The same is done for the discount data. The 3 distribution plots from bogo look very similar to the discount data which we do not show them here again.

Each dataset contains roughly half the observations. In the bogo dataset the response is almost equally distributed (58% to 42%), whereas in the discount dataset it is more unevenly distributed (74% to 26%). Therefor, we might expect both models to better predict a positive response (responded_to_offer=1). “gender=M” and “gender=F” are almost evenly distributed. “gender=O” only appears a few times.

Machine learning model

Now, we have finally prepared the data such that we can train a machine learning model and make predictions. We decide to use a Random Forest Classifier (in combination with the f1-score as a performance metric) because I have had good experiences with that and it seems appropriate to classify this binary-response data here. We use the standard steps in machine learning

  • Split data into training and test set
  • Scale data (I used a MinMaxScaler)
  • Initialize the classifier
  • Train the classifier using the training data
  • Predict values with the test data
  • Score predictions (using f1-score)

Model for bogo data

Using the standard parameters, we achieve the following result for the bogo data

Random Forest with default parameters for bogo data

We are not satisfied with the result and want to improve the result using GridSearch for the following parameters

Parameters grid search

Using the best parameters from the GridSearch, we can improve the model to a f1-score of 0.72 (which is 0.04 better than above). For the positive response we even get a score of 0.78

Best model

0.72 is not bad but not great either. As expected, the model predicts a positive response better than a negative. However, this should not be a problem because sending offers to people who will not use them anyways is not as bad as not sending offers to people, who would have made a purchase only if they had had an offer.

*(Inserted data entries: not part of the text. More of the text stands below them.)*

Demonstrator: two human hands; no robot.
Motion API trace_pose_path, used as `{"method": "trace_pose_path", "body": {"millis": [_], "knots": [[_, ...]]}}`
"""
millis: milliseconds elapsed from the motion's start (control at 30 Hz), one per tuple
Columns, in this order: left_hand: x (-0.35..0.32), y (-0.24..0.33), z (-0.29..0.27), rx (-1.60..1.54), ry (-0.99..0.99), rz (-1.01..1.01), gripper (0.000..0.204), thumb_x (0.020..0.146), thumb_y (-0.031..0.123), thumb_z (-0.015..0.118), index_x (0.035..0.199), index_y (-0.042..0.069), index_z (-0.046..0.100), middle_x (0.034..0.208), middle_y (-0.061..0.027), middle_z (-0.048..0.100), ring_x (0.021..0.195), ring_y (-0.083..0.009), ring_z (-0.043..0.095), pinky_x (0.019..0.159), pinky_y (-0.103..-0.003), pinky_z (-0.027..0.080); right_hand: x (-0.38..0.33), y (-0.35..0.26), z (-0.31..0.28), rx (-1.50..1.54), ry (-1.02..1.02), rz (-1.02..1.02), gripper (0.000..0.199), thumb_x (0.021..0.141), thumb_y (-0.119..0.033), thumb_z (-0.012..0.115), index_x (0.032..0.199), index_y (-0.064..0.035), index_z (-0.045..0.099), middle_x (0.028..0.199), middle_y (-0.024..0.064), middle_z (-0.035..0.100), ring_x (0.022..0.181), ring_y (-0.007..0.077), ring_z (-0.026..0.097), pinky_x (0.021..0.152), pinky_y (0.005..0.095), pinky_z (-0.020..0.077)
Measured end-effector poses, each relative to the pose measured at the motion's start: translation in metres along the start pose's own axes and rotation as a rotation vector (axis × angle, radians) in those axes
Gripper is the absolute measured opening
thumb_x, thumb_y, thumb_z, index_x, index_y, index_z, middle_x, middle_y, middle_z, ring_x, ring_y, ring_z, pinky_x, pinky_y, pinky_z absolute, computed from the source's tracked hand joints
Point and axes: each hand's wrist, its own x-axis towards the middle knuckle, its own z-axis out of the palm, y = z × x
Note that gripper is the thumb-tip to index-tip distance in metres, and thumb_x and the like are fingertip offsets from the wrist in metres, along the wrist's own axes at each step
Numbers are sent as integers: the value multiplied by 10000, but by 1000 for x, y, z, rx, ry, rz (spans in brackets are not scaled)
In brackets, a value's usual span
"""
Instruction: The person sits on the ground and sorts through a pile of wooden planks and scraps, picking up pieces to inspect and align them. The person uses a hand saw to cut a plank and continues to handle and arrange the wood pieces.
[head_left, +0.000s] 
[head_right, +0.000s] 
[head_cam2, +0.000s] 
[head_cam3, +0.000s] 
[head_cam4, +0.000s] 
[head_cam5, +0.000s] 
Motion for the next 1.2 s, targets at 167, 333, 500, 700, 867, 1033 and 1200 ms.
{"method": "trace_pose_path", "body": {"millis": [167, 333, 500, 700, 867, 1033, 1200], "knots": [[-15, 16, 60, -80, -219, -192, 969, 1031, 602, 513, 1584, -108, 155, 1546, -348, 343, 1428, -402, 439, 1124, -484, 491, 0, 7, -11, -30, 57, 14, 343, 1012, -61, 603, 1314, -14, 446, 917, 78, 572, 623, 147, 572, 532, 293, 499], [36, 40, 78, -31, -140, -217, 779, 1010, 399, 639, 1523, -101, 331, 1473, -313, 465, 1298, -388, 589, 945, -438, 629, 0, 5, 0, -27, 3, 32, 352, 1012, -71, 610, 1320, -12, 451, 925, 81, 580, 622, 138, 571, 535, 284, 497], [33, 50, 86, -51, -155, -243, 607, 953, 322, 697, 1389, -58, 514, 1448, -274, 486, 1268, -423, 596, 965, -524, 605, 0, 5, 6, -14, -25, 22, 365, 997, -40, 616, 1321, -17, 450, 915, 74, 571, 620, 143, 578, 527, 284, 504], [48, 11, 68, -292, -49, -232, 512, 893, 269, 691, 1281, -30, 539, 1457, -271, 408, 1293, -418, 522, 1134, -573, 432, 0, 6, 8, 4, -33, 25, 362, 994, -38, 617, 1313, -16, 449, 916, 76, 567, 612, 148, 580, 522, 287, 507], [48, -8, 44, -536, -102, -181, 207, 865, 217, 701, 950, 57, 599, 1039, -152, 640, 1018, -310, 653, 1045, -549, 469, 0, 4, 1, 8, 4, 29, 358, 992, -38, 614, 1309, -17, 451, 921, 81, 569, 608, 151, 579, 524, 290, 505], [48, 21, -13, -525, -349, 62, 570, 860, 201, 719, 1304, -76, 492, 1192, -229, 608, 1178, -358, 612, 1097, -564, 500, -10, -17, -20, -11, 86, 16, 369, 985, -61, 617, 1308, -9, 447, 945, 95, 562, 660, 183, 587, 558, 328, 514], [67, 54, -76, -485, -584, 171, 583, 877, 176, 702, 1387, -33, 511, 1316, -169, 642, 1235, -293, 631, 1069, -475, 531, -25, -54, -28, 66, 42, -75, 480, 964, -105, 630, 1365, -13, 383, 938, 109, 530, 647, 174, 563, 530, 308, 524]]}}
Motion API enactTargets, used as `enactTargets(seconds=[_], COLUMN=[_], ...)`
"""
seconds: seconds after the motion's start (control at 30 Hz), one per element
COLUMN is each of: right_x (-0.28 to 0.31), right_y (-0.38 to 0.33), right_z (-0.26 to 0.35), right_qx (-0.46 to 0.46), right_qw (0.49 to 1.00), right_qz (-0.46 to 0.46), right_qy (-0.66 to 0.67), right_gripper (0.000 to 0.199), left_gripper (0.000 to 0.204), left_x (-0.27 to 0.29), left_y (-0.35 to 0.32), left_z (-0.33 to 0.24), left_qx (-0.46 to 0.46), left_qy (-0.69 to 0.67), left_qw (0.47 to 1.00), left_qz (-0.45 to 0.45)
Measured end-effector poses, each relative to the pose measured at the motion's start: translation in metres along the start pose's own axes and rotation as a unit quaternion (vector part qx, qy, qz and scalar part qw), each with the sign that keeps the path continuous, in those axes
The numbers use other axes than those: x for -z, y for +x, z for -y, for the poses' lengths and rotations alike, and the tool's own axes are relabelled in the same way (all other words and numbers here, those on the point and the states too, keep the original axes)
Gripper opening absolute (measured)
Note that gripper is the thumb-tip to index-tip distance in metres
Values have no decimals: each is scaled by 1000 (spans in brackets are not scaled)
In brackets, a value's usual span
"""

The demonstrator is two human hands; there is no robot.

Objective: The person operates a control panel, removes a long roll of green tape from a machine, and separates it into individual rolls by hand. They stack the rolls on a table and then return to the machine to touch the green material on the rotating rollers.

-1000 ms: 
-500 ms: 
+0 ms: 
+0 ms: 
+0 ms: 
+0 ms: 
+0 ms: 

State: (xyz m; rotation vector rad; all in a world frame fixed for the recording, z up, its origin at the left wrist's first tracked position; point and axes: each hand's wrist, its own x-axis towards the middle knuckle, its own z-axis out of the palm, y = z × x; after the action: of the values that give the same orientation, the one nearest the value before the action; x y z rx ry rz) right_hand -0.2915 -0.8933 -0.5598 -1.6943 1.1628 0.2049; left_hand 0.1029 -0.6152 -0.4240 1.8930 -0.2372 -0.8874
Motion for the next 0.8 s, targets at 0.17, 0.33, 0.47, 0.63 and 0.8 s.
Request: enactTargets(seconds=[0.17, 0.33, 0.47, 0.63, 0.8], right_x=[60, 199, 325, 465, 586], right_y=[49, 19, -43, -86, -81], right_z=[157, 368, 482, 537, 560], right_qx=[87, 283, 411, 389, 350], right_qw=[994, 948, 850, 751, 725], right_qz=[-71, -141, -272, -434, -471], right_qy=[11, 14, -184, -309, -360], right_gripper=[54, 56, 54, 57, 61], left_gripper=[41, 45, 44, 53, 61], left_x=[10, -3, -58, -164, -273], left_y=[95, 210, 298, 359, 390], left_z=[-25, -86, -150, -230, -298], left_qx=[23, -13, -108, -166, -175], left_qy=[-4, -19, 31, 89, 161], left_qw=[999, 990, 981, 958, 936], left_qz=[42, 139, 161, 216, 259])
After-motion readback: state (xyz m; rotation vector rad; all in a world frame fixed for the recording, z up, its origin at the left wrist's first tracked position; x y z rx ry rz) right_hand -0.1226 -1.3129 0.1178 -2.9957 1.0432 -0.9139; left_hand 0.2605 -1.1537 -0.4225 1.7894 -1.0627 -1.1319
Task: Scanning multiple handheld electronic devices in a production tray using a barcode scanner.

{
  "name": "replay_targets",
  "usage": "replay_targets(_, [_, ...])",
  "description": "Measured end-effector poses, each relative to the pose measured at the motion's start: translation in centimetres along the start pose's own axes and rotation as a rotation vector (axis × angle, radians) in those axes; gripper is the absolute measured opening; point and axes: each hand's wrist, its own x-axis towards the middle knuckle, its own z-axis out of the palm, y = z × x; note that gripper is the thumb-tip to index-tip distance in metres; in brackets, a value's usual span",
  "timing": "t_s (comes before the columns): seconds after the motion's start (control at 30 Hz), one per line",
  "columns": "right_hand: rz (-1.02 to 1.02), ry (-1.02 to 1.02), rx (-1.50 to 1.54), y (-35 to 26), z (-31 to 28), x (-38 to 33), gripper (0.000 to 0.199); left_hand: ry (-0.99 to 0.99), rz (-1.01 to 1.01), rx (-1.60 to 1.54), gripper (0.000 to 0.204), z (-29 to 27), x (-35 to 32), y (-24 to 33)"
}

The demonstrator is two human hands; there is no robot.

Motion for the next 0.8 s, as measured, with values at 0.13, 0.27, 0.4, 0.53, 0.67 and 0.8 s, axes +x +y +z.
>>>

We can also display the influence of each variable on the response

Although the model is not super great, we still get an impression of the feature importance. The attributes that have by far the most influence on the outcome are “days_of_membership” and “income”.

Model for discount data

For the discount data we take the same steps as above (model with default parameters and GridSearch for fine-tuning)

Random Forest with default parameters for discount data
Optimised parameters

Again, we notice the predictions are better for the positive response which is not problematic (same argumentation as above). The optimised model shows a f1-score of 0.73 but for the positive response we obtain a value of 0.85.

The feature importance shows a similar picture as above.

“Days_of_membership”, “income” and “age” are the attributes that have the most influence on the outcome. The remaining variables seem to have little influence on the response.


We came up with two different models, one for “”bogo” and one for “discount”. Both had similar distributions of the main attributes and roughly the same amount of observations. The result were quite similar with “days_of_membership” clearly being the largest influence on the response. “Income” was found to be the second largest influence.

Both models better predict a positive response (responded_to_offer=’yes’) which is ok because sending offers to people who will not use them anyways is not as bad as not sending offers to people, who would have made a purchase only if they had had an offer.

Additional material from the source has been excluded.